### ACTIVITY
Please copy out the entries below exactly, beginning with the line that contains "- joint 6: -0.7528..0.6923" and ending with the line that contains "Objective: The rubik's", and include nothing outside that span.

Dataset entries
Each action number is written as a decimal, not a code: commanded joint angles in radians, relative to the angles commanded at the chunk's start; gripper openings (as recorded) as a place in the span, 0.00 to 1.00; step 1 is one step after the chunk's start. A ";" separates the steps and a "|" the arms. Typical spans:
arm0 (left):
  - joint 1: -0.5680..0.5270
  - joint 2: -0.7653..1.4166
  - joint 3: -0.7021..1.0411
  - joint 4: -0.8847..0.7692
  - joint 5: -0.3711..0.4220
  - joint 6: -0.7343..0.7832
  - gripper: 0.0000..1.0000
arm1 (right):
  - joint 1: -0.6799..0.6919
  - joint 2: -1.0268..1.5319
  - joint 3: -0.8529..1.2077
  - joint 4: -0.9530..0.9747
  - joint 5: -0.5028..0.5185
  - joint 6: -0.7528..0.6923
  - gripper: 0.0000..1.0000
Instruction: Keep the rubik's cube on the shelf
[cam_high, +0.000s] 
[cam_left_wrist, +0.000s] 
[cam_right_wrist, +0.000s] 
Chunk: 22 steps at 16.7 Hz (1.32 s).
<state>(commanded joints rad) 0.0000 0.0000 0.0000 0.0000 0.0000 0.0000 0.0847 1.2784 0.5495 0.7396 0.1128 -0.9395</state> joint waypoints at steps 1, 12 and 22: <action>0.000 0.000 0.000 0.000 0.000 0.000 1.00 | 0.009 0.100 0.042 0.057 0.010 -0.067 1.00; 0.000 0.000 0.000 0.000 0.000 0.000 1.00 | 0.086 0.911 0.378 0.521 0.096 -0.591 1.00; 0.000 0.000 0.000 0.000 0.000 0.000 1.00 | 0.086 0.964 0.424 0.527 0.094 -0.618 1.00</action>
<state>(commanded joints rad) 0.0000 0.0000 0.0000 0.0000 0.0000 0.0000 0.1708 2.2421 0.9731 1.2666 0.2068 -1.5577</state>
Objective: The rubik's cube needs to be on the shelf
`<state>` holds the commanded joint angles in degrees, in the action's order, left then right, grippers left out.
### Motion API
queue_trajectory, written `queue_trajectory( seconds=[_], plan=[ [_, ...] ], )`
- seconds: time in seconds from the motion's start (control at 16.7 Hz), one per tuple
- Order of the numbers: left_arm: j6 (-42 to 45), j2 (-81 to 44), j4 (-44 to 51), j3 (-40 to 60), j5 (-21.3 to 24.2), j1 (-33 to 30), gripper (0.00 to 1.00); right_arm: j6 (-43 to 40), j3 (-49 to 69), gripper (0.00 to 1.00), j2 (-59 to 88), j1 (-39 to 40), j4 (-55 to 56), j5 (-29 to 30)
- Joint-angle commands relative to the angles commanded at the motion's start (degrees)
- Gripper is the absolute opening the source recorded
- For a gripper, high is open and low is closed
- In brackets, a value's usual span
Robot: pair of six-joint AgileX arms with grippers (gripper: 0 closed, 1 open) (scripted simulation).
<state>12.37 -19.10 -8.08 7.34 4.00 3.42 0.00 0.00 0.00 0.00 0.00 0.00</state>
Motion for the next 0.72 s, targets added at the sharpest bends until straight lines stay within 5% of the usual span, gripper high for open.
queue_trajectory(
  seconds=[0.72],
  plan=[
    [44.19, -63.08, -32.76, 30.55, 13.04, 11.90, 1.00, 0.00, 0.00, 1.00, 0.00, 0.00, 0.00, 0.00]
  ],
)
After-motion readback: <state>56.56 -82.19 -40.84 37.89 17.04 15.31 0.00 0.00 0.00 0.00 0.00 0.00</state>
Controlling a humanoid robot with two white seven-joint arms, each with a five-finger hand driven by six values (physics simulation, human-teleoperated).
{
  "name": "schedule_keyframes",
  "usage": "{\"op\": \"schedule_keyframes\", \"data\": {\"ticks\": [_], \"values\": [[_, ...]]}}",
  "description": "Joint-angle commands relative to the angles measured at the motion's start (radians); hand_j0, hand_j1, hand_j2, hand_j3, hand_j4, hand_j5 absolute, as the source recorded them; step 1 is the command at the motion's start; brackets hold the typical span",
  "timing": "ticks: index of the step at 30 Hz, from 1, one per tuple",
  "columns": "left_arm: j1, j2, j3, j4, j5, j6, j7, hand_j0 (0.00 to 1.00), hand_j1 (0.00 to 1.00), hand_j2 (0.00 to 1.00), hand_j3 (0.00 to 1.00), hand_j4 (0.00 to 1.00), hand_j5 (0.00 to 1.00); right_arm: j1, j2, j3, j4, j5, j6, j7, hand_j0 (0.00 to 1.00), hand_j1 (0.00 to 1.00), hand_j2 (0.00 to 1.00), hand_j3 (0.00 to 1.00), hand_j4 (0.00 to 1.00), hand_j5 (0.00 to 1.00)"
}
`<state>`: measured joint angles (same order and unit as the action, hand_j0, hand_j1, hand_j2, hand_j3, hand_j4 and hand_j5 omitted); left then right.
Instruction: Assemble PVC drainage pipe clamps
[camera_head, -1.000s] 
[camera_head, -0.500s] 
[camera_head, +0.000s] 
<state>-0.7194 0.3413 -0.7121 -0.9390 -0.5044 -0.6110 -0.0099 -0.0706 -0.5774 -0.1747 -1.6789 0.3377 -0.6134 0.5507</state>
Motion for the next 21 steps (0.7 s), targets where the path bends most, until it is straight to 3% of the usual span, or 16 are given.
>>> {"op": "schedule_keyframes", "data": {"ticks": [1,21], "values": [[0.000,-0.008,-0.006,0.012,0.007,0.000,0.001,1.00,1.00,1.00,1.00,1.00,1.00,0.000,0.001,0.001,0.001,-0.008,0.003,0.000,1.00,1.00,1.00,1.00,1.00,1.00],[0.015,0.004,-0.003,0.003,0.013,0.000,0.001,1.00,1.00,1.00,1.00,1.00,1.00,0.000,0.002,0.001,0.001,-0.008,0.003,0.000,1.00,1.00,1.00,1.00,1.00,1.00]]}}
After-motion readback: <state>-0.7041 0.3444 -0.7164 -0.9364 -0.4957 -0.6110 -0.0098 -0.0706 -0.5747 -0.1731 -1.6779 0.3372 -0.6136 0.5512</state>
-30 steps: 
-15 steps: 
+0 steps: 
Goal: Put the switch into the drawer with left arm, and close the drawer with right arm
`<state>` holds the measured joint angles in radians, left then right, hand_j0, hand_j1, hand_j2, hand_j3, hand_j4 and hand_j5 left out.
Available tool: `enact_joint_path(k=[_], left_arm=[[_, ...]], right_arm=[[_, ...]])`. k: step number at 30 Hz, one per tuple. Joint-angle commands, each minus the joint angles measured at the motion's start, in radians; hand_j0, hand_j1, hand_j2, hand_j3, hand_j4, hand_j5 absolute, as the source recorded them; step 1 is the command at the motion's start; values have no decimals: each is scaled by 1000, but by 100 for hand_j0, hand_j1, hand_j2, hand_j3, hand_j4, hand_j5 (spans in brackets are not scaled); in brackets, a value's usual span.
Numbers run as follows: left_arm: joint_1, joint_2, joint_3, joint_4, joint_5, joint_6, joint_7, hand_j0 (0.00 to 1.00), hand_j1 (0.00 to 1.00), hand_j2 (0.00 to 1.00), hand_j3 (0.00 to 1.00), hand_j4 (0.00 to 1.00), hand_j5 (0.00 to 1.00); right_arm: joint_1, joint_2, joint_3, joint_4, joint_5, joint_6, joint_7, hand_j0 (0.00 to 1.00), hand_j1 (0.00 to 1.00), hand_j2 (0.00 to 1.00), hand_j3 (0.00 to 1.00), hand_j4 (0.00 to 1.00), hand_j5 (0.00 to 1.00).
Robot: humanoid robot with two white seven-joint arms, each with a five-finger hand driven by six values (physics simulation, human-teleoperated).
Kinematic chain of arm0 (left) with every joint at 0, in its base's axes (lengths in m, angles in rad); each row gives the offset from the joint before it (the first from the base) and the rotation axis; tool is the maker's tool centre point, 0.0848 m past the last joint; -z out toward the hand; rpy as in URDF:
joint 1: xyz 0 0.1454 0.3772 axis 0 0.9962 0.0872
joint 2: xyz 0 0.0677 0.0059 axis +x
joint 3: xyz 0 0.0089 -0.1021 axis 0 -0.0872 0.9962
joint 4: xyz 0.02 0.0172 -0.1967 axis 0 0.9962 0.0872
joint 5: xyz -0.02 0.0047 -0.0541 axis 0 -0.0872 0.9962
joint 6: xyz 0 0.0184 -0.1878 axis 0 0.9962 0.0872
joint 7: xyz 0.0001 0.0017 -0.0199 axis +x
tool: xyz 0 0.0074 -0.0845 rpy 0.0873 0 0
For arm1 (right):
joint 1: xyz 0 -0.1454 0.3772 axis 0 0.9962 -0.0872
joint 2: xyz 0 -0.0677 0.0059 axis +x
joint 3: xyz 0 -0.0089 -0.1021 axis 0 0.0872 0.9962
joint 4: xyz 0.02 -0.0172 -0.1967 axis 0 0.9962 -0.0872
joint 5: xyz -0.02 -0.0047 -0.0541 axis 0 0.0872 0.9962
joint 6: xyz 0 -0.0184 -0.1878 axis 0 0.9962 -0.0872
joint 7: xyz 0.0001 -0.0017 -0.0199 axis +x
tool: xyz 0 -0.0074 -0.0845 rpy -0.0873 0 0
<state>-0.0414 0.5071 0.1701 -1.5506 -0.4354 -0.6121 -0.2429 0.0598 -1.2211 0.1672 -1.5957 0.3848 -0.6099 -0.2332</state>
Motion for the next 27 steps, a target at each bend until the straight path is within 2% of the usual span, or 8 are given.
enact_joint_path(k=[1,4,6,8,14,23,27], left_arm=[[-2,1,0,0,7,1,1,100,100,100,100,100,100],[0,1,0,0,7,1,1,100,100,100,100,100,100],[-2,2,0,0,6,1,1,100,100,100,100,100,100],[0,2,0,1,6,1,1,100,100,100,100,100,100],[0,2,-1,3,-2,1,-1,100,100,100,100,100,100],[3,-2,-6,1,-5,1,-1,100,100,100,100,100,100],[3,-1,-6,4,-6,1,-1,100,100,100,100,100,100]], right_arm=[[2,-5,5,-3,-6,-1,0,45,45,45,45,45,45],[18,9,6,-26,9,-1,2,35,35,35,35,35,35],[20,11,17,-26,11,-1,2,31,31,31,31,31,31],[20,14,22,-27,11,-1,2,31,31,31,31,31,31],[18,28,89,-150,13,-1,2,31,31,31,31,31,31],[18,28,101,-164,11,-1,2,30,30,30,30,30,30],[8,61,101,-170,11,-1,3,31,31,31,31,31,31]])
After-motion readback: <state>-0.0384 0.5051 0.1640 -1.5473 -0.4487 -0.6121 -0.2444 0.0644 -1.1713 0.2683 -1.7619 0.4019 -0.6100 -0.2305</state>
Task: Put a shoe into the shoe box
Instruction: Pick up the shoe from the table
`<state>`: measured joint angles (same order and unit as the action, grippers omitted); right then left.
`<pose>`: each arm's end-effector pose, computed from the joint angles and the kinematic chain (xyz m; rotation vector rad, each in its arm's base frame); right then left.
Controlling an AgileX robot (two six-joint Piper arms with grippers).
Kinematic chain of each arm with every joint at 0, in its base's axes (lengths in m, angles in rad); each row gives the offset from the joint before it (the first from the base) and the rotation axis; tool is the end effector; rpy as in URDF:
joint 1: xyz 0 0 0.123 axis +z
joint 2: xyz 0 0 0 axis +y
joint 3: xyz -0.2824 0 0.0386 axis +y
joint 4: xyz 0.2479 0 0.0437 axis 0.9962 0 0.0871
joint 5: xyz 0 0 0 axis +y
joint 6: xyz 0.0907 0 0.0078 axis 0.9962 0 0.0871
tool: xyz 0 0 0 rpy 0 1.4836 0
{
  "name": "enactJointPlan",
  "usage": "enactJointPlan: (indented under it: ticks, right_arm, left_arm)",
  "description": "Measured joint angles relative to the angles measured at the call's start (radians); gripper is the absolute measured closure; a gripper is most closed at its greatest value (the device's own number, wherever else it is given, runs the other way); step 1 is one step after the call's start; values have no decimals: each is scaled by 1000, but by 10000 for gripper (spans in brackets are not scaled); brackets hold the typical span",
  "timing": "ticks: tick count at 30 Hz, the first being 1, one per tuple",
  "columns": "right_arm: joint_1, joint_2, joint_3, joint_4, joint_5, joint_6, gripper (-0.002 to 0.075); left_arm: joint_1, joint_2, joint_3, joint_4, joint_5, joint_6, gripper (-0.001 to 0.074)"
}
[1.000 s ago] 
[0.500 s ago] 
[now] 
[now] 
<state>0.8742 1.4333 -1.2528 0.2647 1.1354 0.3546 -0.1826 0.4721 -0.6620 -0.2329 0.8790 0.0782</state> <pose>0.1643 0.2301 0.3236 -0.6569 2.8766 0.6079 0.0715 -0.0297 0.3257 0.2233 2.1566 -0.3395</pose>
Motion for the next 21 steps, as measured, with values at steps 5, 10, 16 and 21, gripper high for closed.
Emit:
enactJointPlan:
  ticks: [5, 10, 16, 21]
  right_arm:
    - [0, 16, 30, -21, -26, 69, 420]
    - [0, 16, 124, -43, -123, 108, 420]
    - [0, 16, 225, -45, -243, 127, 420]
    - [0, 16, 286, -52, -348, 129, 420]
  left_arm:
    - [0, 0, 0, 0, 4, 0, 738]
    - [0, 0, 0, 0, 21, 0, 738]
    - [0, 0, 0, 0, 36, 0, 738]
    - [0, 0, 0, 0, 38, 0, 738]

### TASK RESPONSE
  - joint 6: -0.7528..0.6923
  - gripper: 0.0000..1.0000
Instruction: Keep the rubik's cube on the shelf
[cam_high, +0.000s] 
[cam_left_wrist, +0.000s] 
[cam_right_wrist, +0.000s] 
Chunk: 22 steps at 16.7 Hz (1.32 s).
<state>(commanded joints rad) 0.0000 0.0000 0.0000 0.0000 0.0000 0.0000 0.0847 1.2784 0.5495 0.7396 0.1128 -0.9395</state> joint waypoints at steps 1, 12 and 22: <action>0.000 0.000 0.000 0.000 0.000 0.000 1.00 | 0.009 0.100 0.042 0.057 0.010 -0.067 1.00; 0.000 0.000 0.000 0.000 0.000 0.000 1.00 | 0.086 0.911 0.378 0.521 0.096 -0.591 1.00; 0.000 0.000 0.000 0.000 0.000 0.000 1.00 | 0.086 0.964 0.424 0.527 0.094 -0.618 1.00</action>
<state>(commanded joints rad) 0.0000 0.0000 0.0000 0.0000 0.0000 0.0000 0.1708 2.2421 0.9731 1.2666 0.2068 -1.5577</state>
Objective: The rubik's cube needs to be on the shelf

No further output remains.